┌─ The data

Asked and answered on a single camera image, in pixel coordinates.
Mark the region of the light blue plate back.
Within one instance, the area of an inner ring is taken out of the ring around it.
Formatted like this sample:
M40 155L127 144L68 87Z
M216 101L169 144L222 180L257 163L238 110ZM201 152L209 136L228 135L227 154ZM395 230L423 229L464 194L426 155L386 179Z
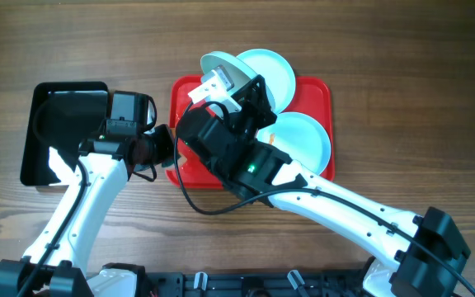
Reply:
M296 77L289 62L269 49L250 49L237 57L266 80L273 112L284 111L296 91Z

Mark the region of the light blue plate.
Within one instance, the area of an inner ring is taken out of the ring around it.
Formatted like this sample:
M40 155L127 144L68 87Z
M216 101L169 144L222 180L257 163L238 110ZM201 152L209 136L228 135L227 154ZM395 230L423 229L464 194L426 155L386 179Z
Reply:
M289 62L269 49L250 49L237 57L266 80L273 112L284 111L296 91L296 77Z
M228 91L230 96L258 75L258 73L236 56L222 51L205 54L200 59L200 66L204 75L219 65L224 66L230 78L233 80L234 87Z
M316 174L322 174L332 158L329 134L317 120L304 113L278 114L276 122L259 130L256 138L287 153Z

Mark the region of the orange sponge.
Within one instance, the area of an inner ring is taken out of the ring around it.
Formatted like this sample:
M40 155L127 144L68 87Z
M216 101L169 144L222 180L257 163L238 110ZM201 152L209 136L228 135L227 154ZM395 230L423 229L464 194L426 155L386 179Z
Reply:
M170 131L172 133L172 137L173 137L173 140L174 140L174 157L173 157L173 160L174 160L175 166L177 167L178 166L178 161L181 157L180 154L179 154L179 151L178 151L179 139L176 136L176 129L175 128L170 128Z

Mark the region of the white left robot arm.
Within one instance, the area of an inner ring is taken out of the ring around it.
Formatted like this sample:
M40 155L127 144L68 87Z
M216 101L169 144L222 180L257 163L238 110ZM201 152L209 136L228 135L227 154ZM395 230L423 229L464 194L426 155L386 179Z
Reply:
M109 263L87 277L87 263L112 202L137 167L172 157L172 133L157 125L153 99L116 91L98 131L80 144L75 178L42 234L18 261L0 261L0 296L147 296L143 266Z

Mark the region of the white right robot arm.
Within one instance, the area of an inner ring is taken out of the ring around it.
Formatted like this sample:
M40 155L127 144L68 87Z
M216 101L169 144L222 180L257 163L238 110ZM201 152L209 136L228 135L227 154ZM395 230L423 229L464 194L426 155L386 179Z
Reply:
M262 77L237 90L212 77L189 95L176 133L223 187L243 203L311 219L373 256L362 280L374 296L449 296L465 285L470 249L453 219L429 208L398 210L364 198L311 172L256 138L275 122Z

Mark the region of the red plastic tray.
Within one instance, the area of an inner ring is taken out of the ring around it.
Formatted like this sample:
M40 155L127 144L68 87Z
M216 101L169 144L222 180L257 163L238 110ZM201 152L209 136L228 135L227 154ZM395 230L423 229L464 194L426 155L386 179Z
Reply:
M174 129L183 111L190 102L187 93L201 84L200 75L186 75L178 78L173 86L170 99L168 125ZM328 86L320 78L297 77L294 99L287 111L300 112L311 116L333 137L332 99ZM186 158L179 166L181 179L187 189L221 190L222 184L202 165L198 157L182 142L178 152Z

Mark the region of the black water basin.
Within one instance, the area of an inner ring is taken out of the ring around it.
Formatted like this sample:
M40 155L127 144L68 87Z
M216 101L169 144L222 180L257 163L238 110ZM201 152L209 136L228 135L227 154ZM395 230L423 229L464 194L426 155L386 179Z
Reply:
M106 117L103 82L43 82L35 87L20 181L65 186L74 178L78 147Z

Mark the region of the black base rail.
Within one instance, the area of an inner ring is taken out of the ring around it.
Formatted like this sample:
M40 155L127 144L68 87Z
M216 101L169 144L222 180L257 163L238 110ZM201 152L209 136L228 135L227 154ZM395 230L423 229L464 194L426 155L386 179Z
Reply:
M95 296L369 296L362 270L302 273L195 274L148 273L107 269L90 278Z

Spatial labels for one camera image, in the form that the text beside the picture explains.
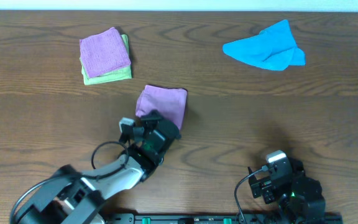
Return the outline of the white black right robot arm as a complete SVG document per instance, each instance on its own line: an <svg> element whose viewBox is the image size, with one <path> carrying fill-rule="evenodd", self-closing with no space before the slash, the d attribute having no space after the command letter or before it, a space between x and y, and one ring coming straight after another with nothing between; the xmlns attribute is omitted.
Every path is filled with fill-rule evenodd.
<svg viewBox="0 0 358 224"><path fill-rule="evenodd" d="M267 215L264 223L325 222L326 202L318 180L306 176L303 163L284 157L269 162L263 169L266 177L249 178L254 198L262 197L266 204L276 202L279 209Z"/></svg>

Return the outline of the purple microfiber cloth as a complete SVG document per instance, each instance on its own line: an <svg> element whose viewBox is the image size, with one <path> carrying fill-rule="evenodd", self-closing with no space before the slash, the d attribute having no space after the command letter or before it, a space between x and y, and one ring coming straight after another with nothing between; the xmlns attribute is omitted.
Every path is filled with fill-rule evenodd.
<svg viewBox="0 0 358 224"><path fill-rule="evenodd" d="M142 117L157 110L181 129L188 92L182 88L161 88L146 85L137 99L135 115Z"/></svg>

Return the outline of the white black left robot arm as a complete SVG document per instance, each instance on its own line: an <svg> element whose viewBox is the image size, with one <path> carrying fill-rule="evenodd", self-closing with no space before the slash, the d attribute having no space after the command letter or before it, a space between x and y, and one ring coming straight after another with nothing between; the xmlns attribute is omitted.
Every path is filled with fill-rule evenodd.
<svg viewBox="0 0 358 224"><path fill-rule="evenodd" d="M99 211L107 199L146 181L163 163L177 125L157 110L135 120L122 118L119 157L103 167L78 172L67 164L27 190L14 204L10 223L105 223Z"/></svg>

└─

#### What is being asked:
Select all lines with the word "plate" from the entries above.

#### Response box:
Mark the region of the light blue plate back.
Mark the region of the light blue plate.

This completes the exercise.